(Source material begins)

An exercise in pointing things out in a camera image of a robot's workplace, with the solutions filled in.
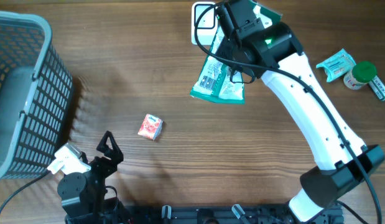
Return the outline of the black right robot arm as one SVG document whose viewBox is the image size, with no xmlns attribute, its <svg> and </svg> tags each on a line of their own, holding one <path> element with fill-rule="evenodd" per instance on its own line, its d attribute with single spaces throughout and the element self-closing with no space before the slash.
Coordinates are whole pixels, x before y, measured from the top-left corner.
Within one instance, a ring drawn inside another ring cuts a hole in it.
<svg viewBox="0 0 385 224">
<path fill-rule="evenodd" d="M 367 146 L 344 122 L 313 76 L 290 27 L 282 22 L 264 27 L 258 19 L 220 26 L 231 42 L 231 57 L 225 63 L 261 79 L 281 100 L 311 148 L 316 165 L 301 175 L 302 188 L 288 203 L 295 220 L 312 221 L 362 182 L 381 217 L 369 177 L 384 161 L 383 150 Z"/>
</svg>

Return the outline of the large green 3M package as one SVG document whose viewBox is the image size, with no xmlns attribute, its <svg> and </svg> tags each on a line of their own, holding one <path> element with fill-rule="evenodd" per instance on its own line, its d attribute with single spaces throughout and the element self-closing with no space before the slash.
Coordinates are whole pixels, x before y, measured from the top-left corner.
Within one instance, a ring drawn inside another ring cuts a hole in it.
<svg viewBox="0 0 385 224">
<path fill-rule="evenodd" d="M 251 4 L 255 15 L 261 19 L 265 28 L 279 22 L 282 18 L 282 14 L 256 1 L 251 1 Z M 217 53 L 221 41 L 225 38 L 218 22 L 218 16 L 215 15 L 215 17 L 217 18 L 218 28 L 211 45 L 208 45 L 210 52 L 214 54 Z M 241 73 L 237 72 L 234 79 L 236 79 L 237 83 L 230 82 L 230 71 L 227 65 L 211 56 L 207 56 L 199 78 L 192 87 L 190 96 L 211 103 L 243 105 L 245 100 Z"/>
</svg>

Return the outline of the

(Source material ends)

> _What you have to do_
Wherever the string "document" occurs in the records above, copy that line.

> _Result for this task_
Return the outline of the black right robot arm as one SVG document whose viewBox is the image size, with no xmlns attribute, its <svg> and </svg> tags each on a line of their own, holding one <path> element with fill-rule="evenodd" per instance on its own line, its d attribute with single spaces throughout and the element self-closing with no space before the slash.
Return the outline of the large green 3M package as one SVG document whose viewBox is the image size, with no xmlns attribute, its <svg> and </svg> tags each on a line of their own, holding one <path> element with fill-rule="evenodd" per instance on its own line, its d attribute with single spaces throughout and the element self-closing with no space before the slash.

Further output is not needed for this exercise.